Shepard grunts, the chill spreading further up her spine. 

“Now you’re seeing it,” the clone says, sounding almost delighted. “Yes, Shepard. There are people on this planet using this Reaper hulk as a blueprint for implanting AI in human bodies. They were quite pleased to hear from me, to see this information from the Crucible. The Reaper was quite pleased to have bodies, and I was quite pleased to see firsthand how the process works. A good deal, all around.”

“You didn’t set this up,” Shepard says. “You’re incidental. You’re an informant.”

“No,” the clone says, gentling somehow. “Oh, no, Shepard. I’m the one in charge.”

“What the  _ fuck _ ,” Garrus says. Garrus, the poor bastard, has no idea what happened on the Crucible, but Shepard doesn’t know how important it might be, and now is certainly not the time.

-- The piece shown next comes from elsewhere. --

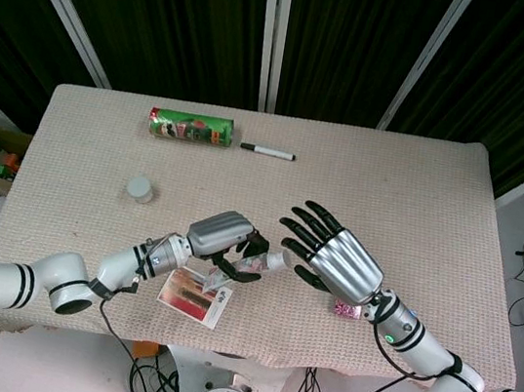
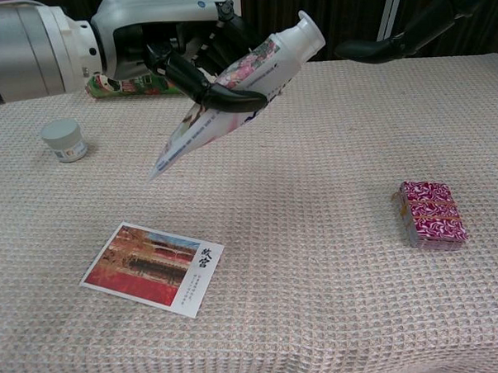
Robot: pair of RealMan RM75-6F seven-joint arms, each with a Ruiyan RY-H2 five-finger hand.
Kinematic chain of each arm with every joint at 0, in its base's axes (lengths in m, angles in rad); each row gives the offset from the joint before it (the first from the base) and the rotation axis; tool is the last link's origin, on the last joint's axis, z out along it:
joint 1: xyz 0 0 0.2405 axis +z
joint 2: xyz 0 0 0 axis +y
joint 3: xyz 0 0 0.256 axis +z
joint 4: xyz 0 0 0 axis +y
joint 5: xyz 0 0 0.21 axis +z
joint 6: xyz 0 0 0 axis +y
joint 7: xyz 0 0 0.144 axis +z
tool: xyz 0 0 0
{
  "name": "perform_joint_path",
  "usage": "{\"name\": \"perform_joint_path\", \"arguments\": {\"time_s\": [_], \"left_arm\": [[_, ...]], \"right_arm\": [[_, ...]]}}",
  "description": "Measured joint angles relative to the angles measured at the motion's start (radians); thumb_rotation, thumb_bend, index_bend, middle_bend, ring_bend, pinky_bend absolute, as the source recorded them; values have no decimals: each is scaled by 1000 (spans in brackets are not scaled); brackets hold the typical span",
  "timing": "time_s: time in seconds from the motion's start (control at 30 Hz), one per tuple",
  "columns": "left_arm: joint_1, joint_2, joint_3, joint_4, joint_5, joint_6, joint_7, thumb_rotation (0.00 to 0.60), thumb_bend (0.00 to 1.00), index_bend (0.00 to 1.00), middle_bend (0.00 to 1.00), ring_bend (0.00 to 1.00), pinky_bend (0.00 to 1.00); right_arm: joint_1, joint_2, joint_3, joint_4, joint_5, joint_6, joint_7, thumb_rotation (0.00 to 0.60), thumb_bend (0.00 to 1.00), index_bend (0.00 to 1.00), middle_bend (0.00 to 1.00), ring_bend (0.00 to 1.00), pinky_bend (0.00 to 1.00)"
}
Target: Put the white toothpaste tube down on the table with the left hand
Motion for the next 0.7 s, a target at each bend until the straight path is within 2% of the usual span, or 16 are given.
{"name": "perform_joint_path", "arguments": {"time_s": [0.7], "left_arm": [[-18,15,3,-13,9,-16,-11,501,705,696,735,596,601]], "right_arm": [[40,22,-11,8,-31,-32,20,600,240,537,254,133,188]]}}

Shepard feels a vast swell of mingled relief and disgust. Chances are there isn’t about to be a repeat Reaper invasion. Still, Shepard thinks, still, still, still. The baiting. The timing. She’s tossed the dice and something keeps coming up  _ wrong _ .

“Knock her out,” Shepard says, and Garrus complies with a heavy elbow to the head. Shepard hopes deeply that the clone gets brain damage. 

“You know I’m going down there,” Shepard says. “That was the most obvious bait I’ve heard in my entire life.  _ If you say so _ , when I say my friend is dead. Come on.”

“With what ship?” Garrus asks. “And where is everyone else?”

“The shuttle is here somewhere,” Shepard says. “I’ll find it. Life support is still working here. Wherever they are, if they’re alive, they’re not going to get spaced, at least.”

“Don’t,” Garrus says.

“What the hell else can I do?” Shepard demands. “Go back through the relay and leave everyone here anyway?”   
“Stop being a martyr,” Garrus says. “Go off on your crazy recon mission. I’ll get together whoever survived your other crazy mission to ram a Reaper.”

Shepard scowls. “My legs don’t work.”   
“Then shit,” Garrus says. “I guess  _ I’m _ going down there.” ****  
  


+ _ The Planet _

Words become more difficult to apply with any skill as experiences become more complex. Sitting is easy, yes, even obvious, but what if the others that come with it? Sitting necessitates something to sit on, motions before and after. Sitting, on a cot, covered in a blanket, unfolded, hands fisting the fabric. When the doctor asks about sitting, does she use words for the flexion and torsion of muscles, the pain of movement? What of the detail is implied? How much of it is important? How much is she supposed to put into the sentence, how long does it need to be? The words unfurl in her brain like flowers, tens and hundreds a day, but the brain doesn't know what to do with them. There is a banked dim spark of frustration, some part that knows all the scutwork of language should be unconscious, effortless, all of it behind the scenes, as it is for the doctors and nurses. 

Instead she says nothing. She observes, incurious and self absorbed, picking apart the words blooming in her mouth. They do exercises, she and the uncountable numbers like her, led by the doctors. Movement loosens her limbs and the pain begins to ease.  She is called ‘Patient’ and ‘N-55’ and other things, none of them right. The right one she keeps to herself.  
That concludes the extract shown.